What you will do
Print exactly the lines below between the line holding "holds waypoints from" and the line holding "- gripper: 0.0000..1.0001", inclusive, and nothing more.

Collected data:
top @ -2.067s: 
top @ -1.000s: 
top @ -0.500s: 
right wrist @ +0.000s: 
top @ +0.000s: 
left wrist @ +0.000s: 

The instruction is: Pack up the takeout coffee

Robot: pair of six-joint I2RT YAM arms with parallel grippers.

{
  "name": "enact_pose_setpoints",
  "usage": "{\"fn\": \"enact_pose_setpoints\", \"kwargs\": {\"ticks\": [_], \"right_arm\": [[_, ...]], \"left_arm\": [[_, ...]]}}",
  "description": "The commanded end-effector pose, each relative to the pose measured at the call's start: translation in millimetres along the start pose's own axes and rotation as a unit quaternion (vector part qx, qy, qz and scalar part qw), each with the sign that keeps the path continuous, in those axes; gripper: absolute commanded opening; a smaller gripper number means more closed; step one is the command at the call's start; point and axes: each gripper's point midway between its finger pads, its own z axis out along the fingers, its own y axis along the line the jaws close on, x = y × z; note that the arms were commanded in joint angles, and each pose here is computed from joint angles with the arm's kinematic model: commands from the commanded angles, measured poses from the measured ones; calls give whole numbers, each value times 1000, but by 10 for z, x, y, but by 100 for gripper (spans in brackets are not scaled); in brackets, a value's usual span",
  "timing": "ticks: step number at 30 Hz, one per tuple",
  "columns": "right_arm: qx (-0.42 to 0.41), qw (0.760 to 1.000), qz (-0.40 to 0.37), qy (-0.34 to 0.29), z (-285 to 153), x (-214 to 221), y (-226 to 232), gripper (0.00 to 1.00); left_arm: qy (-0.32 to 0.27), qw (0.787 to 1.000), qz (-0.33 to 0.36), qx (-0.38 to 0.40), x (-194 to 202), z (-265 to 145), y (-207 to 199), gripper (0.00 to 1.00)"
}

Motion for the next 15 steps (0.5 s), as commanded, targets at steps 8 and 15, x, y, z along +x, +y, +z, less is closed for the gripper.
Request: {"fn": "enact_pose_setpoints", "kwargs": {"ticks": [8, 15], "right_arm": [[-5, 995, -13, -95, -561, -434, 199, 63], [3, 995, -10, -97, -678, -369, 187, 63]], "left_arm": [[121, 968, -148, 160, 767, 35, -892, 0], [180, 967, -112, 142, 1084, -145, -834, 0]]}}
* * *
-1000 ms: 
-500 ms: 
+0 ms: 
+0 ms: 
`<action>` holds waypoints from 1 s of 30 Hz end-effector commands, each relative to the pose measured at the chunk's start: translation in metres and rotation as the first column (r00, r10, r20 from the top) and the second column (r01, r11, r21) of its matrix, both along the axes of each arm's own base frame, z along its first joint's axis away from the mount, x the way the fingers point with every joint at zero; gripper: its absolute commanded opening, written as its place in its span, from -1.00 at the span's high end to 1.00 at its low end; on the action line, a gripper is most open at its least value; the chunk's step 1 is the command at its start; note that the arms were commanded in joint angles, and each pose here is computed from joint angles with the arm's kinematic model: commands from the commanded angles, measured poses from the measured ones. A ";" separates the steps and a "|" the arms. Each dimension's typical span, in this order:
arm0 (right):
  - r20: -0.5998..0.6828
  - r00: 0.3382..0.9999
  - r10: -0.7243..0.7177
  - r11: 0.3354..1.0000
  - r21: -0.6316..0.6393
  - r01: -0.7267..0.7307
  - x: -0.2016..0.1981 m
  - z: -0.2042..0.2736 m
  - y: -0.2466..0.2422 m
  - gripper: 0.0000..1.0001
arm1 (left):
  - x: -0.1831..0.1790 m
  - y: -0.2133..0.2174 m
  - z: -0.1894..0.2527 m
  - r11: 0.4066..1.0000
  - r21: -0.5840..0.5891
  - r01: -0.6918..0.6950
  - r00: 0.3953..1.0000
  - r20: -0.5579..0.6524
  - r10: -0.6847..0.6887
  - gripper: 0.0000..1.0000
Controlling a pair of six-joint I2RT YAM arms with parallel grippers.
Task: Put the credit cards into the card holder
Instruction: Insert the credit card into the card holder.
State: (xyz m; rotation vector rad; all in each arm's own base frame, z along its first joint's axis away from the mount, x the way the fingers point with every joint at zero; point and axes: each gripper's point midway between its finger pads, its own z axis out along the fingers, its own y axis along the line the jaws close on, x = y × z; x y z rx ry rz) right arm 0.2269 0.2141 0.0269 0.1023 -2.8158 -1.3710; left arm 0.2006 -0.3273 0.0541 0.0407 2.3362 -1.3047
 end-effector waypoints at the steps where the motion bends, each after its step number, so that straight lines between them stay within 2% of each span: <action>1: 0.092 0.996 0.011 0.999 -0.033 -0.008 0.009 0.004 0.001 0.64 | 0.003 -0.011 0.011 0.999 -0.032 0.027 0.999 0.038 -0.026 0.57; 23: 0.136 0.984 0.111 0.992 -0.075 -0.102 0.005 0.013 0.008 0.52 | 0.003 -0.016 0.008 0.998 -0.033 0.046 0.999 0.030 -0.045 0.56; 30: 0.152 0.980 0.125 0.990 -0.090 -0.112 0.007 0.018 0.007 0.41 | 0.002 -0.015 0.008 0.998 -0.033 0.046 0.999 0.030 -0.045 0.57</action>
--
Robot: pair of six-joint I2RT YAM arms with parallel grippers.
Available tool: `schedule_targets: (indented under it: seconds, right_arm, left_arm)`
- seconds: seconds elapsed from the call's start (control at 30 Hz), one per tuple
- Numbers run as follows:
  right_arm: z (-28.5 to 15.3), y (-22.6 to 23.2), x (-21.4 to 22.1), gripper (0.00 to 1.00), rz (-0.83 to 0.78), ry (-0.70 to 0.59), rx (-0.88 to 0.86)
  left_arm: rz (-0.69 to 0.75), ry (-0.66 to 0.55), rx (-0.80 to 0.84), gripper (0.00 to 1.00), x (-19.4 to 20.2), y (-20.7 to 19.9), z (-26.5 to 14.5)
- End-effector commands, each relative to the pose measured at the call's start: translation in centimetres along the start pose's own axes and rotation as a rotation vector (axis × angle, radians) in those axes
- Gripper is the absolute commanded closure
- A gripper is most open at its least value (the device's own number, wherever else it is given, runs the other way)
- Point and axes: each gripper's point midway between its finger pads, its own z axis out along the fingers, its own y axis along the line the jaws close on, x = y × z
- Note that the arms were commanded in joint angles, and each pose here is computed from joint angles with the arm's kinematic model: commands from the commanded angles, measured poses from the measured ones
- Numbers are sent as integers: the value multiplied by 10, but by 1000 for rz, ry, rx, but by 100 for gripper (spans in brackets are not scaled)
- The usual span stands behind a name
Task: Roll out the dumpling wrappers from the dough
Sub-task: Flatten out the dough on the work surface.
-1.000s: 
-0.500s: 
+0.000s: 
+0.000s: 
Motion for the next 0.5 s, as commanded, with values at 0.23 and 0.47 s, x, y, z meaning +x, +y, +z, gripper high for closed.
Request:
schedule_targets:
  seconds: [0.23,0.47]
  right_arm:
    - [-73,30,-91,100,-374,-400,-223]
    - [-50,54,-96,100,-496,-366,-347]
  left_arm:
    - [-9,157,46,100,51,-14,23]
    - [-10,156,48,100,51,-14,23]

Response area
`<action>` holds waypoints from 1 s of 30 Hz end-effector commands, each relative to the pose measured at the chunk's start: translation in metres and rotation as the first column (r00, r10, r20 from the top) and the second column (r01, r11, r21) of its matrix, both along the axes of each arm's own base frame, z along its first joint's axis away from the mount, x the way the fingers point with every joint at zero; gripper: its absolute commanded opening, written as its place in its span, from -1.00 at the span's high end to 1.00 at its low end; on the action line, a gripper is most open at its least value; the chunk's step 1 is the command at its start; note that the arms were commanded in joint angles, and each pose here is computed from joint angles with the arm's kinematic model: commands from the commanded angles, measured poses from the measured ones. A ";" separates the steps and a "|" the arms. Each dimension's typical span, in this order:
arm0 (right):
  - r20: -0.5998..0.6828
  - r00: 0.3382..0.9999
  - r10: -0.7243..0.7177
  - r11: 0.3354..1.0000
  - r21: -0.6316..0.6393
  - r01: -0.7267..0.7307
  - x: -0.2016..0.1981 m
  - z: -0.2042..0.2736 m
  - y: -0.2466..0.2422 m
  - gripper: 0.0000..1.0001

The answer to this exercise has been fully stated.